Continuing the analogy, the degree to which America disagrees about health care exceeds the degree to which it disagrees about religion. Seventy six percent of Americans are Christian. Only 42 percent of Americans believe abortion is morally acceptable, and 49 percent believe it is wrong. Thus, we may reasonably say that aspects of health care are like religion in how the government should handle them since it makes controversial claims about the good of the person.

So, how does the government deal with competing religious conceptions of the good? If we answer this, we will see how the government should deal with health care. The answer: The government does not deal with competing religious conceptions of the good. More precisely, the government does not legislate whose religion is right. It separates church and state.

The conclusion: In controversial matters, such as birth control, the government should not legislate about whose conception of the good is right.

But what is the good in the government stepping away from controversial matters? Shouldn’t it help resolve these disputes? A mere glance at the nature of the government makes the answer impressively clear. The government is nothing but a glorified hybrid of bureaucracy and gunpowder.

First, government legislation cannot convince half of the U.S. population it is wrong about health care. Legislation only contributes to bitterness, politicization and dishonesty. The 40 years following Roe v. Wade demonstrate how ineffective the government is at shaping public opinion on controversial matters.

Second, even if the government did strong-arm the whole public into agreeing that Plan B was healthcare, we would have to ask ourselves whether it was worth it for the public to change its conviction. Did the government choose the right conviction? Maybe. Maybe not. We could have been a lot more certain about that matter, however, if the decision was left entirely to the people and the gradual, voluntary evolution of understanding rather than a few highly politicized votes.

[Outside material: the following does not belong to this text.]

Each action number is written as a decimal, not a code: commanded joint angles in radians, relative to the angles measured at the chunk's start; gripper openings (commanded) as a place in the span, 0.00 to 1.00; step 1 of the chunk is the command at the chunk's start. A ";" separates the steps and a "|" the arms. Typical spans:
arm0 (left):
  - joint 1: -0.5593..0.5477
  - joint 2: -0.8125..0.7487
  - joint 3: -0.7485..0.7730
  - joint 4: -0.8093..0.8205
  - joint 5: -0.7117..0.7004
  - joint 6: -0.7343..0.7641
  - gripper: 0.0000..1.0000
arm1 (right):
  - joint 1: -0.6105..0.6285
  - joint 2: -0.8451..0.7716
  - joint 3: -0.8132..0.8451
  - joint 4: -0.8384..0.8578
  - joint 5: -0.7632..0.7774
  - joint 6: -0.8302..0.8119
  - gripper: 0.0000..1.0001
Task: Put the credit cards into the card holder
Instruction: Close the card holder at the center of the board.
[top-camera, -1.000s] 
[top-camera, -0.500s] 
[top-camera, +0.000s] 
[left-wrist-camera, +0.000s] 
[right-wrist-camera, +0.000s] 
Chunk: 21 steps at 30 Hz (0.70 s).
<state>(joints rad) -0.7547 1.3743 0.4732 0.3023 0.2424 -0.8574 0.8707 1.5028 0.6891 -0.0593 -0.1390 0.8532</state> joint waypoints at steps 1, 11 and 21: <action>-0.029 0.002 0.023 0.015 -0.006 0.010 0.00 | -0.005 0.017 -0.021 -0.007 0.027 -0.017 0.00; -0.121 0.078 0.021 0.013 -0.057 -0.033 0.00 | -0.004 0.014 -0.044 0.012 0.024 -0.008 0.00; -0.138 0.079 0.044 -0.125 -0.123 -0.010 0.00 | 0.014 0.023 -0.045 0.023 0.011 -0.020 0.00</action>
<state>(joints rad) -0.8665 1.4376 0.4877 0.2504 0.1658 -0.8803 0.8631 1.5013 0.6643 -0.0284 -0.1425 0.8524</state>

The birth control debate is a legitimate dispute. Presumably, both sides have some valuable truth to share with the other. Thus, society has an interest in preserving civil, nonpartisan dialogue until the issue is resolved. Getting the government involved is the best way to mess that up.

If America takes the questions of human life and health care seriously, it should hope that the Supreme Court grants conscientious exemptions so as to step back the government overreach in Obamacare’s “contraceptive” mandate.

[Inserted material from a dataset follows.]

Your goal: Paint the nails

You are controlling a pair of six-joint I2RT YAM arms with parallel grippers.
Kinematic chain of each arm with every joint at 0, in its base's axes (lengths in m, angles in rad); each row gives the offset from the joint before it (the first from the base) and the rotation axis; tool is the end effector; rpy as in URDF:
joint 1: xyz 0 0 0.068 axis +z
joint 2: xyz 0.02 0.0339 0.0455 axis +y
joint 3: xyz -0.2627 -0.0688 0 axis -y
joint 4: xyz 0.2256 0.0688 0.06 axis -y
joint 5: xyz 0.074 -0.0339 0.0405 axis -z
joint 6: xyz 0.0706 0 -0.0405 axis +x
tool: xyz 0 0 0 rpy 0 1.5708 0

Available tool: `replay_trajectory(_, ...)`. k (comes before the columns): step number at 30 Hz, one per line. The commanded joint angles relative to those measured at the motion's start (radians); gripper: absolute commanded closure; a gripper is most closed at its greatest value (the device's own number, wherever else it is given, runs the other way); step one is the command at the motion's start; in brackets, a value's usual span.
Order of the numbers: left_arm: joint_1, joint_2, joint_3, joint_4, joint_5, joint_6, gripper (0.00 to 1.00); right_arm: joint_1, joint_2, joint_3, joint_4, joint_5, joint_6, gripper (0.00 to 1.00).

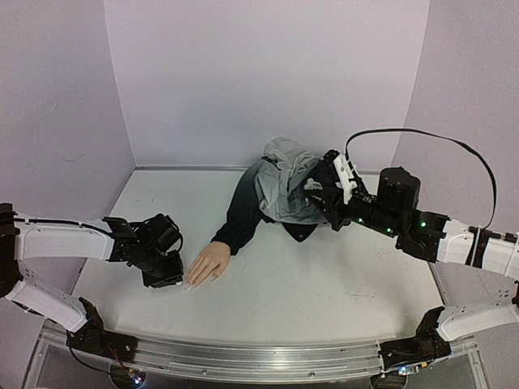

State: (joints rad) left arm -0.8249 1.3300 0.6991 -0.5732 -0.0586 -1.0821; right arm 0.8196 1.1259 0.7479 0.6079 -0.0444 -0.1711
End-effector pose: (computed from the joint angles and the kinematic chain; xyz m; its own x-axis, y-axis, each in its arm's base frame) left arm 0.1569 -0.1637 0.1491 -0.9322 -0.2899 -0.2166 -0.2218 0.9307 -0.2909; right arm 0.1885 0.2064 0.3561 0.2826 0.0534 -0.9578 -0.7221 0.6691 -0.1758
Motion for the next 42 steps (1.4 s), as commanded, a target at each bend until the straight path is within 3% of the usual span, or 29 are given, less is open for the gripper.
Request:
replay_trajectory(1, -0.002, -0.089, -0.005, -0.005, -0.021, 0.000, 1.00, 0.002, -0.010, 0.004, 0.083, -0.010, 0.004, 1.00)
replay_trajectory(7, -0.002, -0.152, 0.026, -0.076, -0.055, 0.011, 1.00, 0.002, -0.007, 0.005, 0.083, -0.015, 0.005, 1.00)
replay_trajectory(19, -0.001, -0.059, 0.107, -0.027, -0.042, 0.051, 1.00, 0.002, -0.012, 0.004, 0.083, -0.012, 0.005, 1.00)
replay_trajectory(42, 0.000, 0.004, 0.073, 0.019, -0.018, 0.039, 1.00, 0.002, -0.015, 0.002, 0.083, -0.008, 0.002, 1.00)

Elliot Polsky can be reached at pols4319@stthomas.edu

2 Replies to “Re-framing the debate on government-mandated Plan B funding”

  1. This is a bit of a misleading article title. It discusses various birth control more than just Plan B. It also compares Plan B to abortion which is not appropriate. Plan B only works before fertilization has occurred which means there is no fetus in existence yet. Artificial contraception (birth control pills, injections, implants), not including Plan B, is used for many, many more health purposes than just contraception. I would suggest a bit more research before writing about such a controversial topic.

  2. Read the last line (from plan b website)… it does work as an abortifacient http://www.planbonestep.com/faqs.aspx

    How does Plan B One-Step® work? 
    Plan B One-Step® is one pill that has a higher dose of levonorgestrel, a hormone found in many birth control pills that healthcare professionals have been prescribing for several decades. Plan B One-Step® works in a similar way to help prevent pregnancy from happening. It works mainly by stopping the release of an egg from the ovary. It is possible that Plan B One-Step® may also work by preventing fertilization of an egg (the uniting of the sperm with the egg) or by preventing attachment (implantation) to the uterus (womb).